#### [Exercise aim]
Please transcribe the data that follows without the pictures, keeping every word the same.

BEGIN Source data

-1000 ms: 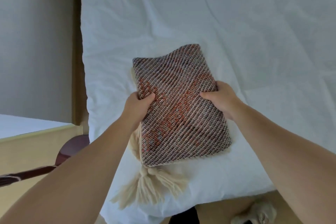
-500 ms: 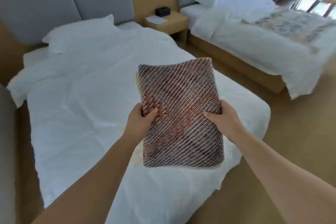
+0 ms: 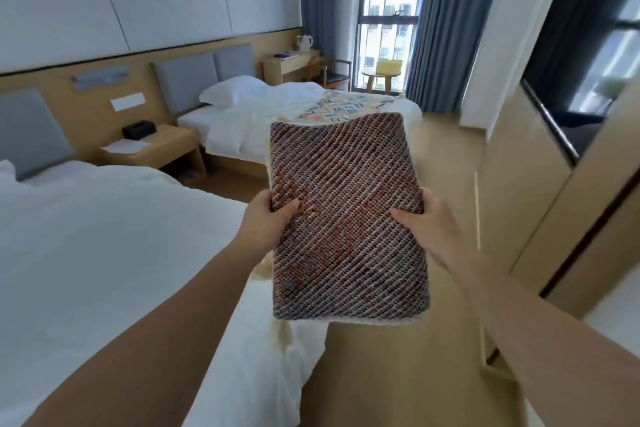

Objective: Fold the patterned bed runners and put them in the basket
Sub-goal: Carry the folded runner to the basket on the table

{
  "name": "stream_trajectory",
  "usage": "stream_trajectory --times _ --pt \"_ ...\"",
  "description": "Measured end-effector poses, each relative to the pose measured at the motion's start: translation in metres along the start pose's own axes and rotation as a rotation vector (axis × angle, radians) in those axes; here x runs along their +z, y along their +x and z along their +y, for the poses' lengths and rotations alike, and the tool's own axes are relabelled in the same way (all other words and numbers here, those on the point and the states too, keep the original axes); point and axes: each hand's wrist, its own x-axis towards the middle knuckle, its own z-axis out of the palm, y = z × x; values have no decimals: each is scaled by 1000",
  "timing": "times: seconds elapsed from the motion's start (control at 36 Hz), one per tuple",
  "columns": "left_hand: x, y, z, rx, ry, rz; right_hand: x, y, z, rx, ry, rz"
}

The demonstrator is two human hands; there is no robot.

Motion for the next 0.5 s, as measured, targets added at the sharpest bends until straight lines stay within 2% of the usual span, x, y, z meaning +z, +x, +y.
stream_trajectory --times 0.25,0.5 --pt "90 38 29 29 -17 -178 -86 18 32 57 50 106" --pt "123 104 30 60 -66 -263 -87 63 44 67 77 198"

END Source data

#### [Answer for the task]
-1000 ms: 
-500 ms: 
+0 ms: 

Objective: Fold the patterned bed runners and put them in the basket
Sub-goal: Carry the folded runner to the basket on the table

{
  "name": "stream_trajectory",
  "usage": "stream_trajectory --times _ --pt \"_ ...\"",
  "description": "Measured end-effector poses, each relative to the pose measured at the motion's start: translation in metres along the start pose's own axes and rotation as a rotation vector (axis × angle, radians) in those axes; here x runs along their +z, y along their +x and z along their +y, for the poses' lengths and rotations alike, and the tool's own axes are relabelled in the same way (all other words and numbers here, those on the point and the states too, keep the original axes); point and axes: each hand's wrist, its own x-axis towards the middle knuckle, its own z-axis out of the palm, y = z × x; values have no decimals: each is scaled by 1000",
  "timing": "times: seconds elapsed from the motion's start (control at 36 Hz), one per tuple",
  "columns": "left_hand: x, y, z, rx, ry, rz; right_hand: x, y, z, rx, ry, rz"
}

The demonstrator is two human hands; there is no robot.

Motion for the next 0.5 s, as measured, targets added at the sharpest bends until straight lines stay within 2% of the usual span, x, y, z meaning +z, +x, +y.
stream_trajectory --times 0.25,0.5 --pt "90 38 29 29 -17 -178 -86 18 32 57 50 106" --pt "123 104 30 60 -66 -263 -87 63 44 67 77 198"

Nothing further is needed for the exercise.